_ACTIVITY:_
Which lines of the data hold the word "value"? Copy all of them.

_RECORDS FOR PROCESSING:_
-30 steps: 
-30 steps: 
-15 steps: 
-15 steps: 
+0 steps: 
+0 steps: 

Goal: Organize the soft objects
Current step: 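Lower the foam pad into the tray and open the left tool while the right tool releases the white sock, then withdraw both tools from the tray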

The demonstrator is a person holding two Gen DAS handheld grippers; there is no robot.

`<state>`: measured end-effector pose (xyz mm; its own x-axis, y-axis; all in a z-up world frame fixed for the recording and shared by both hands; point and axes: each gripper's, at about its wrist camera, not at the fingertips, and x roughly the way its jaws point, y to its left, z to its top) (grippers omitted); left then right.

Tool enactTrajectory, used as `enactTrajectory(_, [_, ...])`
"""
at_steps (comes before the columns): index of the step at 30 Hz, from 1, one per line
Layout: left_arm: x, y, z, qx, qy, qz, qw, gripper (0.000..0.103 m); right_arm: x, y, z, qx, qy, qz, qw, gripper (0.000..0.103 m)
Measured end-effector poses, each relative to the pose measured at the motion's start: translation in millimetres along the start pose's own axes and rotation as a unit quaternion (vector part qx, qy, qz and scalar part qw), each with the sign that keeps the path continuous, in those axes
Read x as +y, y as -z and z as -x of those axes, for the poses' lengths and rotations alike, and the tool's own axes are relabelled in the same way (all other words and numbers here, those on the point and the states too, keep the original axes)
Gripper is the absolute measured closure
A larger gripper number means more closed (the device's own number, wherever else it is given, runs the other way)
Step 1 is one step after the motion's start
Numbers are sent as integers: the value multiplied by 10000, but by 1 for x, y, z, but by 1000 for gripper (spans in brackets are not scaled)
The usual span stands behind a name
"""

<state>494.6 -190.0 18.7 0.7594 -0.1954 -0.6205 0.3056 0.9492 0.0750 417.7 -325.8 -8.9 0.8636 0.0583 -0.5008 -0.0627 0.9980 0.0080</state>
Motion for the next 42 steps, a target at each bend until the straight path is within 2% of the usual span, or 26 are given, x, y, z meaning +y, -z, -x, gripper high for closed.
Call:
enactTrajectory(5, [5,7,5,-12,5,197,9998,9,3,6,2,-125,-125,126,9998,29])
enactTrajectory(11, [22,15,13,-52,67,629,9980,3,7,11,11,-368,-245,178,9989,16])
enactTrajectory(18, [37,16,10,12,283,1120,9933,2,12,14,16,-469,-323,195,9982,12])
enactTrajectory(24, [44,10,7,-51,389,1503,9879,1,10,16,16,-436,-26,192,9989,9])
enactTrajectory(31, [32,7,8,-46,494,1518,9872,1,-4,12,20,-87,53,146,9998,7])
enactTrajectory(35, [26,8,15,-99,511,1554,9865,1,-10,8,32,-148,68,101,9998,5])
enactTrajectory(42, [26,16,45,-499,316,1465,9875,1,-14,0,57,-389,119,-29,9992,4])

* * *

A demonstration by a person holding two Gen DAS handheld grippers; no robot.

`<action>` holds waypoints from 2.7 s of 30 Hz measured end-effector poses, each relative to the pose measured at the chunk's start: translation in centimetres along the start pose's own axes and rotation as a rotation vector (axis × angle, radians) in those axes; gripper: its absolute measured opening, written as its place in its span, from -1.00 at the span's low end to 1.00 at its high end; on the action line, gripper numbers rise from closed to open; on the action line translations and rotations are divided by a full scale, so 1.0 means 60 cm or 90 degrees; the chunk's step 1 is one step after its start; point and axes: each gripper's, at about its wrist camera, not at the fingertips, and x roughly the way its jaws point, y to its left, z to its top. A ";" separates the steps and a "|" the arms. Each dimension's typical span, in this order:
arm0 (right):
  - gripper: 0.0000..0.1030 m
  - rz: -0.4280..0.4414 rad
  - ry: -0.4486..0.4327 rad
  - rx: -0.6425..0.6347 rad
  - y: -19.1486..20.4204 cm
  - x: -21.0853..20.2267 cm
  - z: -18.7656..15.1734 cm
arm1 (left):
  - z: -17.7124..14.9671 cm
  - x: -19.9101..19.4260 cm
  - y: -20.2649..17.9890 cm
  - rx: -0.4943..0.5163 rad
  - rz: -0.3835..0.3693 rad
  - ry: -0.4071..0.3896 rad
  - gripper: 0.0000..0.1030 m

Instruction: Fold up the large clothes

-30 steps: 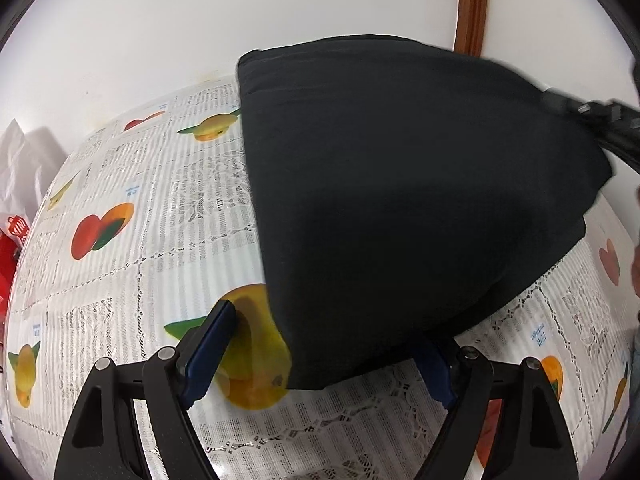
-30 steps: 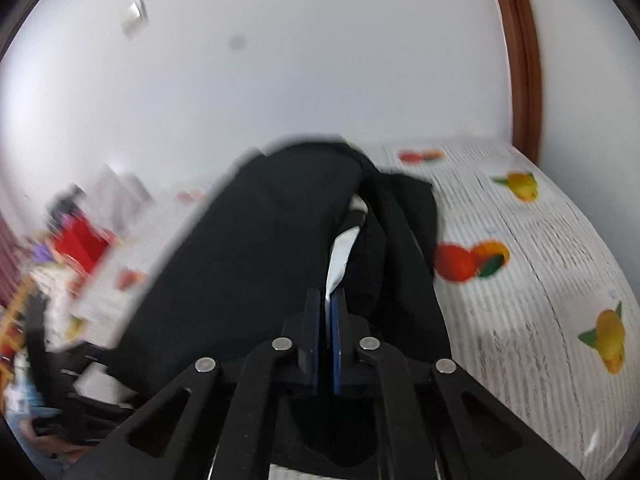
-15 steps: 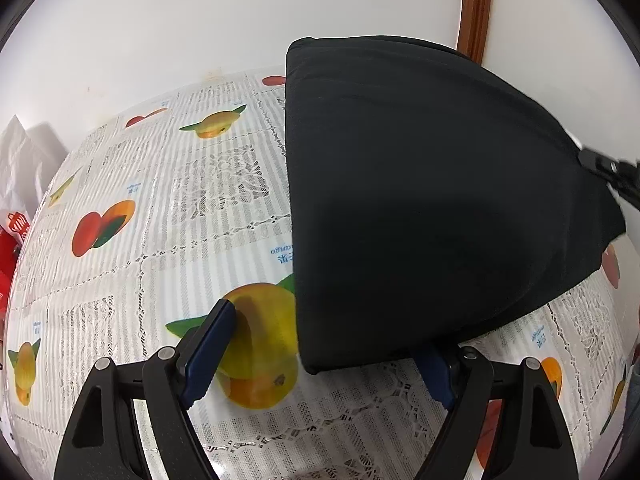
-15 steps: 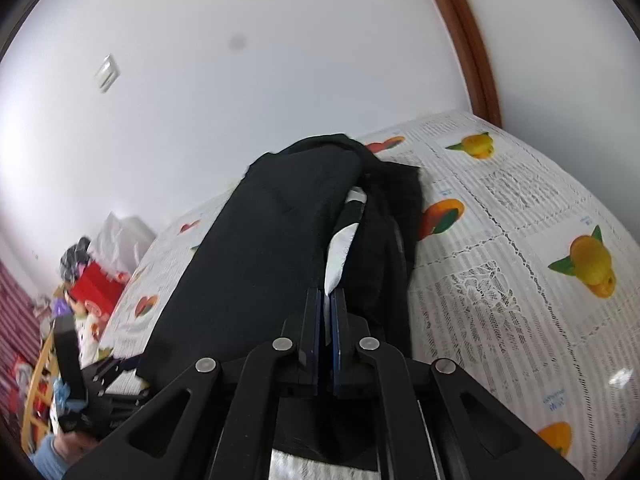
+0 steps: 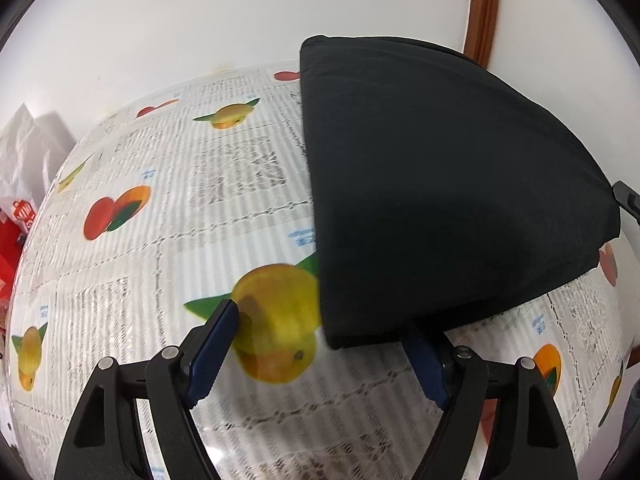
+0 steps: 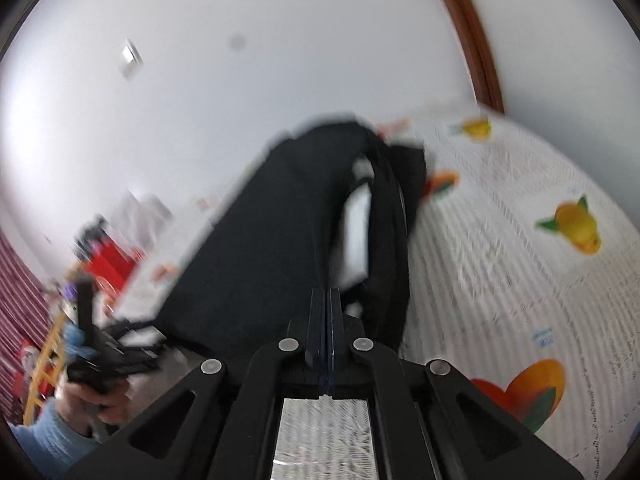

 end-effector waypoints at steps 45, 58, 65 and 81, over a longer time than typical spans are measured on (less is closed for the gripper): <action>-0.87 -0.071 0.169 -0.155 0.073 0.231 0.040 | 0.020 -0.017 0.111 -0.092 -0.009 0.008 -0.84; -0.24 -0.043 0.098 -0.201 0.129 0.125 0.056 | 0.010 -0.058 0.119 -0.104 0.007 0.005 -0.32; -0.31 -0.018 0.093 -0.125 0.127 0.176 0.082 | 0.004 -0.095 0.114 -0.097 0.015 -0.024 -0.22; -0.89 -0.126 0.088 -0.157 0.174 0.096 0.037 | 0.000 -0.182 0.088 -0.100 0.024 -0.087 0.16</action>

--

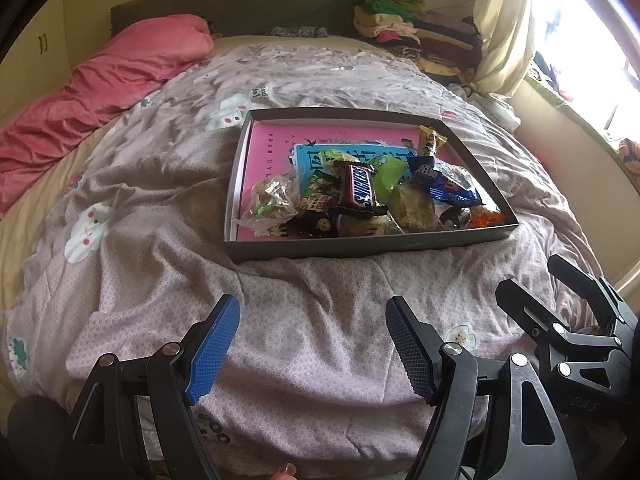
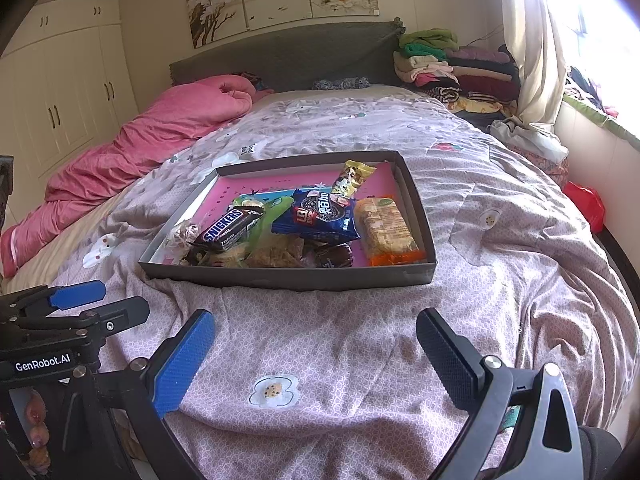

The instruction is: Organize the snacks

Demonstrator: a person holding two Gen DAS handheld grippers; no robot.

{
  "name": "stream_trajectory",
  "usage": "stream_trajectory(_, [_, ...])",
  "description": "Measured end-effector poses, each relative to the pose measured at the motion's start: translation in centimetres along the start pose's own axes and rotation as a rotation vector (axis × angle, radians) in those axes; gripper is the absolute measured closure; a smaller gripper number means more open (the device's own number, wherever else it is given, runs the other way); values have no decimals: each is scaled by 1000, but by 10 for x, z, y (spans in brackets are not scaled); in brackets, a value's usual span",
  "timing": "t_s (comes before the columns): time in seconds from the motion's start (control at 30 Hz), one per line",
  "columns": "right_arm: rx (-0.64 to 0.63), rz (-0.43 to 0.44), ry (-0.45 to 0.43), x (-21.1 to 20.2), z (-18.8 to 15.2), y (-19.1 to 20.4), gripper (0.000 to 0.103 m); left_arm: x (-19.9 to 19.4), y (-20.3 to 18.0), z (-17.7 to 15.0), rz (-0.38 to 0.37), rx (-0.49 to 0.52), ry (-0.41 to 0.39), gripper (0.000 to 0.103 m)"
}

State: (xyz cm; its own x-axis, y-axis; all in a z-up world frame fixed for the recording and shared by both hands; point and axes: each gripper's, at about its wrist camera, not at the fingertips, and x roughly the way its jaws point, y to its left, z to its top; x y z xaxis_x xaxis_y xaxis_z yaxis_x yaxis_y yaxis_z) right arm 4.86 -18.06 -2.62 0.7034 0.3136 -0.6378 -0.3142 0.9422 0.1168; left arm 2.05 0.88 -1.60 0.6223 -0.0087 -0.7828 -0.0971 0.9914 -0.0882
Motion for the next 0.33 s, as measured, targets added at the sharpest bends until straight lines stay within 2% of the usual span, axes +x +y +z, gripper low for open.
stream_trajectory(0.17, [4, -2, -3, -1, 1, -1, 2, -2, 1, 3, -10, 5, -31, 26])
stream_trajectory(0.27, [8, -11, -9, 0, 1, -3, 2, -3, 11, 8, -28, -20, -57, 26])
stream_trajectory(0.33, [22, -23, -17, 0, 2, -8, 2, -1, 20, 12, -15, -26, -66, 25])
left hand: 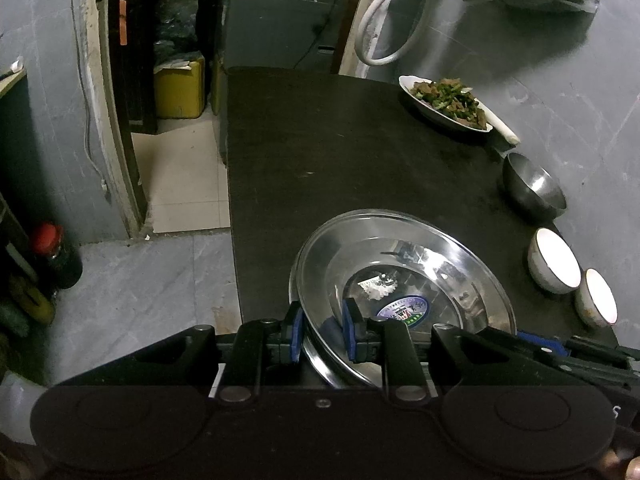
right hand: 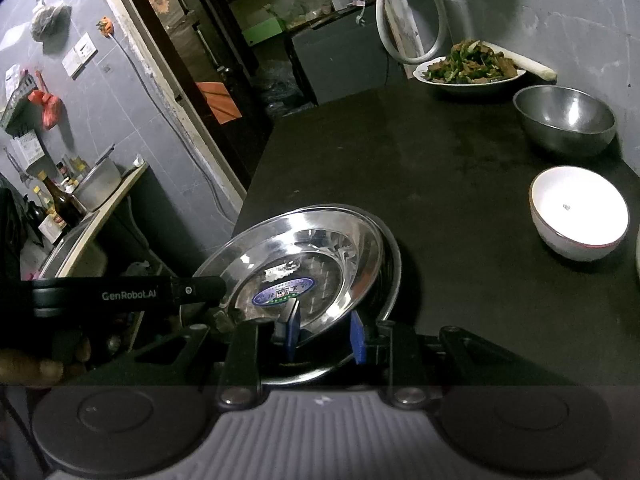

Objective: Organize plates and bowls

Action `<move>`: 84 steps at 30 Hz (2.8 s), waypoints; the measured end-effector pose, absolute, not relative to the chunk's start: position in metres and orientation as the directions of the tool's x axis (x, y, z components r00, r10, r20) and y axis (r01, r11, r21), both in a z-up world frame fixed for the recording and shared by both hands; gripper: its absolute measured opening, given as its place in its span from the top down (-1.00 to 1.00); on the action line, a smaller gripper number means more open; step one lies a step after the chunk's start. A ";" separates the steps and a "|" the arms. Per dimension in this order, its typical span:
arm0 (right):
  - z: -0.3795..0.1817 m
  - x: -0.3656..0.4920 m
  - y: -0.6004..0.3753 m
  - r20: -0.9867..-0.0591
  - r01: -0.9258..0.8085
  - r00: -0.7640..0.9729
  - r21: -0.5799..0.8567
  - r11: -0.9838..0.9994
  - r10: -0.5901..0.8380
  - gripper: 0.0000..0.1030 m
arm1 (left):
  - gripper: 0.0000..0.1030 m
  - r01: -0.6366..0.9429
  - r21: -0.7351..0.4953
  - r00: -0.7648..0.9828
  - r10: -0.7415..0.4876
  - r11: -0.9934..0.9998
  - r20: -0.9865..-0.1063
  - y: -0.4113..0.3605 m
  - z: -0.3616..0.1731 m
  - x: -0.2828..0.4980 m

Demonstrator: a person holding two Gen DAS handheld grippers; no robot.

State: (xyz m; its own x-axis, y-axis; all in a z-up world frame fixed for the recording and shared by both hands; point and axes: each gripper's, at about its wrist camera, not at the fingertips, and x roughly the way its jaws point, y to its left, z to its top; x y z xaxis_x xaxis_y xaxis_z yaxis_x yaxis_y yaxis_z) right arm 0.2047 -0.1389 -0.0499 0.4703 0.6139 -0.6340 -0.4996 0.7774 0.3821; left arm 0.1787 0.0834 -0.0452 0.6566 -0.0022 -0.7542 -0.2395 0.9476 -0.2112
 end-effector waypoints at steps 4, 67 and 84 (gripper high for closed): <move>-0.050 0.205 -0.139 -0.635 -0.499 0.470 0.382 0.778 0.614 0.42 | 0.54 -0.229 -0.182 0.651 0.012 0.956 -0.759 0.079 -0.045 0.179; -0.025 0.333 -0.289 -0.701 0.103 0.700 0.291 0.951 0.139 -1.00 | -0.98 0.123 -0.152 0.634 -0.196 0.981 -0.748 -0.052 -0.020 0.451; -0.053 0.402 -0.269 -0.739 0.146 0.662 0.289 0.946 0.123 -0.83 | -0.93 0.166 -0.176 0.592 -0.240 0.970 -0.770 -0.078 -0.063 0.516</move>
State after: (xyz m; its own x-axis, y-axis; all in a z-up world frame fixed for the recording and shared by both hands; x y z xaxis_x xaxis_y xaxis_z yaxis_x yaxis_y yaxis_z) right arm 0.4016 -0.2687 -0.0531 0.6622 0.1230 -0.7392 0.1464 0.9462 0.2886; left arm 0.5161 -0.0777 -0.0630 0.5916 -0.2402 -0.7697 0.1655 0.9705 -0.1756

_RESULT FOR THIS EXERCISE:_
Numbers are sent as integers: the value multiplied by 10000, but by 1 for x, y, z, but by 1000 for gripper (spans in brackets are not scaled)
  "description": "Measured end-effector poses, each relative to the pose measured at the motion's start: translation in centimetres along the start pose's own axes and rotation as a rotation vector (axis × angle, radians) in those axes; gripper is the absolute measured closure; a smaller gripper number means more open (the device's own number, wherever else it is given, runs the other way); values have no decimals: each is scaled by 1000, but by 10 for x, z, y (spans in brackets are not scaled); in brackets, a value's usual span",

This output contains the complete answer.